◆ Task instructions:
Reproduce the records word for word, from the first line to the line containing "I need the bounding boxes for the thick".

◆ Information provided:
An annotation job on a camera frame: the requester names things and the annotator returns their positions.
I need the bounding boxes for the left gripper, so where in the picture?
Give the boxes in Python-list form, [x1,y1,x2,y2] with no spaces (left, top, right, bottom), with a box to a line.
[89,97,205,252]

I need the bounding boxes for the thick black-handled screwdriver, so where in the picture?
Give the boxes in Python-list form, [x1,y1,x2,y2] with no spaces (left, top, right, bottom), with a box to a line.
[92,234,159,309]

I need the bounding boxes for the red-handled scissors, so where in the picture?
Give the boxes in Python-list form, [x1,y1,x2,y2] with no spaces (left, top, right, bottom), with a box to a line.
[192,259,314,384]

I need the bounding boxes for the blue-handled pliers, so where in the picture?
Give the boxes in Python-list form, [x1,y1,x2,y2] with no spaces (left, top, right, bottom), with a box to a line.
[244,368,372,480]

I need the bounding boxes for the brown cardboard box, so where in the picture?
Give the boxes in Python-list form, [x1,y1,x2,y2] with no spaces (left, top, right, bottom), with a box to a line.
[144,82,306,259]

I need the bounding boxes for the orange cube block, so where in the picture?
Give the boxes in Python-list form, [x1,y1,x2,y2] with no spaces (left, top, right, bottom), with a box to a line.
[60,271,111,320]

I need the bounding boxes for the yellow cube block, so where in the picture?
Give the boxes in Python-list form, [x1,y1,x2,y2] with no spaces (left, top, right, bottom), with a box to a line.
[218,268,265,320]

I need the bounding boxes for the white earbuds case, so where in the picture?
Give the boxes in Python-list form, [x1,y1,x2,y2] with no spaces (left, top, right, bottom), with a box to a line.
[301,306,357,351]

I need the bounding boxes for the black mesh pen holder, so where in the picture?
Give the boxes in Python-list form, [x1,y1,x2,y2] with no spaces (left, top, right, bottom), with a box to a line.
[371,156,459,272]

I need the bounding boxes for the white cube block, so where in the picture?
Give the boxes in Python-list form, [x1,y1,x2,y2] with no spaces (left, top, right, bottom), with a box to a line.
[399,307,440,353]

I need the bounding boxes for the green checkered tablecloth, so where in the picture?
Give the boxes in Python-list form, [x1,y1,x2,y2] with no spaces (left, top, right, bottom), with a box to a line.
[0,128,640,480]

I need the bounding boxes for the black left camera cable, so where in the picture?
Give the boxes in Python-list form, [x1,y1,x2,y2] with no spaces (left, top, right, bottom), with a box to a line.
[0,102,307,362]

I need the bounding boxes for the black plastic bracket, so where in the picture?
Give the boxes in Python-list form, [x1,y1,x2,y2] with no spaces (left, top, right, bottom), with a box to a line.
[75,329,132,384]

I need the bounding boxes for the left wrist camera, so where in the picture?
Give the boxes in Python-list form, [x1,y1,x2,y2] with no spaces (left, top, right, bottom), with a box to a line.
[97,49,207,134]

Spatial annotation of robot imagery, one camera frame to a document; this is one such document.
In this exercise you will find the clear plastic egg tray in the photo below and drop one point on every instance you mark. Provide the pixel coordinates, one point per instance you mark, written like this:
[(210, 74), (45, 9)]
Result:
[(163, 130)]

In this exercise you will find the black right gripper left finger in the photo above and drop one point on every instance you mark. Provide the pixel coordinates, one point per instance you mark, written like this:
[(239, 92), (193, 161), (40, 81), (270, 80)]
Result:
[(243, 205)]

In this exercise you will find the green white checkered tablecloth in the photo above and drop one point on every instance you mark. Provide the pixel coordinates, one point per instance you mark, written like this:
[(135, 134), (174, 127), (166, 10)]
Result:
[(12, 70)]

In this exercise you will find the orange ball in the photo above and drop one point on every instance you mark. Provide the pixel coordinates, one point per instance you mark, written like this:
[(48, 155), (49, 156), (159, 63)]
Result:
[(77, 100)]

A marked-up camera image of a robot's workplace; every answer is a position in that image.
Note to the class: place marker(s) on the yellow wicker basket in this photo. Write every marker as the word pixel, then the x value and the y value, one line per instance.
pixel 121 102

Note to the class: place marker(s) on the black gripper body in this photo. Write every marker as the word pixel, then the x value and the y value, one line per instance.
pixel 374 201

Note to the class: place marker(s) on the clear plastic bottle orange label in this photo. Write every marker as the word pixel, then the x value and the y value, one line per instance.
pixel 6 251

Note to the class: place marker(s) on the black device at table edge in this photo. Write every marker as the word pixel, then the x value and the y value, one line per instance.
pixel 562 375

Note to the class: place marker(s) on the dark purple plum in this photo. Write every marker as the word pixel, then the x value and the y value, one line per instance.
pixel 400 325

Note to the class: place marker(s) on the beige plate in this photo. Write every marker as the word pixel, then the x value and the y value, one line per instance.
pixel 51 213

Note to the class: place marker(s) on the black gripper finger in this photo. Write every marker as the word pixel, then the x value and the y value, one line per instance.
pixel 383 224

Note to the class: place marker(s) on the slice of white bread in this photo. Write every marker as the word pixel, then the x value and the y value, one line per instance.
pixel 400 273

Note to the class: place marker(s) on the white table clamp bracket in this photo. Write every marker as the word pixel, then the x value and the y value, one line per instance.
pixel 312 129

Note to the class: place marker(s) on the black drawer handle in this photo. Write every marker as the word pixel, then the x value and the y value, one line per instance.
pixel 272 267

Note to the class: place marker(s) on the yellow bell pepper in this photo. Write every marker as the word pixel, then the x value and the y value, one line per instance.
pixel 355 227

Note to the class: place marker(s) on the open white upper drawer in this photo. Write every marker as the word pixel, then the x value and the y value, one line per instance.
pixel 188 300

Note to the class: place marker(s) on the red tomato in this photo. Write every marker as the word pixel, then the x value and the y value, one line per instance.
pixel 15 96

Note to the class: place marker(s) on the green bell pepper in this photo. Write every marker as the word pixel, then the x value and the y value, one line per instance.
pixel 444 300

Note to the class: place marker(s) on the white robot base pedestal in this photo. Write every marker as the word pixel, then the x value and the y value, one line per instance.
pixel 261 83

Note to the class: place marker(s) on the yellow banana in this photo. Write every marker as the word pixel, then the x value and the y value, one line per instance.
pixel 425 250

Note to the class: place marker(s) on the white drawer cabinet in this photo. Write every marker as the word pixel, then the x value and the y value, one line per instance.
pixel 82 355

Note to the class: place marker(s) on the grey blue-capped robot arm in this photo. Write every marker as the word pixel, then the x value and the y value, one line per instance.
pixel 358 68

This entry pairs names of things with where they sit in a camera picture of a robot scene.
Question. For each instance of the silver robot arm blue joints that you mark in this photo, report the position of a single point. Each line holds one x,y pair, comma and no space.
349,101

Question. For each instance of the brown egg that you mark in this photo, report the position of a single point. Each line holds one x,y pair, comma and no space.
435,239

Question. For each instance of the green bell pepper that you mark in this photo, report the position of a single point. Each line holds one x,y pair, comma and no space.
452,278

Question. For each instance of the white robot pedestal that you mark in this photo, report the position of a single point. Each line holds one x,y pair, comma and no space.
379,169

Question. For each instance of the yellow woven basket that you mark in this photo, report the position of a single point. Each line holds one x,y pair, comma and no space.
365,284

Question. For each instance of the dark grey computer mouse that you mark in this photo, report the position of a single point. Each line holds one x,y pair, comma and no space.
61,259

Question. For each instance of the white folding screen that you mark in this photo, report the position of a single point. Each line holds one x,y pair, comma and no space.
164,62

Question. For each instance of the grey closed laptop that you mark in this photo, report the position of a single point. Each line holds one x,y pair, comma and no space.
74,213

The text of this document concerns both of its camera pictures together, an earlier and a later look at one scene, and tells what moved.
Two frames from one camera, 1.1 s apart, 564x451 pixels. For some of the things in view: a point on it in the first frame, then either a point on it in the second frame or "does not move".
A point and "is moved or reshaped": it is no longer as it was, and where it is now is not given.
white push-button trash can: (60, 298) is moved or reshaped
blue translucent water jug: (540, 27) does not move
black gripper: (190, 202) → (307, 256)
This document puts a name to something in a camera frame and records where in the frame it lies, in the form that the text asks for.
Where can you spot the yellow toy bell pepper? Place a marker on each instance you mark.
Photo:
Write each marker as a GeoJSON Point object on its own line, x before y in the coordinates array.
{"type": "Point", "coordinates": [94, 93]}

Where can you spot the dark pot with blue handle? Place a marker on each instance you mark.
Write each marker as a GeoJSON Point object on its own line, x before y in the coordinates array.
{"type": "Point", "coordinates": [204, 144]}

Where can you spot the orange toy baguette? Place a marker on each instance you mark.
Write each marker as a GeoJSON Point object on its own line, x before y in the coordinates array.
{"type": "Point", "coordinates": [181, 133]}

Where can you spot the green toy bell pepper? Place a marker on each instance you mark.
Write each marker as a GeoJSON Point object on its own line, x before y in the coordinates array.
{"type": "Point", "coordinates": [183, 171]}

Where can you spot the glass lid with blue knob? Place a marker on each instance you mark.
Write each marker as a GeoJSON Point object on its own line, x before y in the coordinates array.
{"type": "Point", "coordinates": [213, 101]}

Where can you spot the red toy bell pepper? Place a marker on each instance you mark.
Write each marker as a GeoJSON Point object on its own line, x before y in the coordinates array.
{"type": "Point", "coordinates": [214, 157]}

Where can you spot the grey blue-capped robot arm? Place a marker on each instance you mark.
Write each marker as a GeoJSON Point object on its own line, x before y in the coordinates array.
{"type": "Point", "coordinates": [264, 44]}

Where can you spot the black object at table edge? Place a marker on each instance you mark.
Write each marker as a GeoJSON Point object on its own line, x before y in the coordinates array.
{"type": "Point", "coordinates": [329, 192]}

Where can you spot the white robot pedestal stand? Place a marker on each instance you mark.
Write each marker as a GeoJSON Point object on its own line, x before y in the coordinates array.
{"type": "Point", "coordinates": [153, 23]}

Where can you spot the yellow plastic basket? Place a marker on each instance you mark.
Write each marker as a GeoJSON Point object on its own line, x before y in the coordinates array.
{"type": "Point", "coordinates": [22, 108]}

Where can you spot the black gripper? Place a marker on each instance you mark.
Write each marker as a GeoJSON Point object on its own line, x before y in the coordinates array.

◆ Task response:
An annotation job on a camera frame: the requester names things and the annotator returns their positions.
I need the bounding boxes for the left gripper, so where in the picture?
Give the boxes in Python-list form, [x1,y1,x2,y2] with no spaces (left, top, right, bottom), with a box to a line.
[89,97,205,252]

I need the bounding boxes for the thick black-handled screwdriver, so where in the picture?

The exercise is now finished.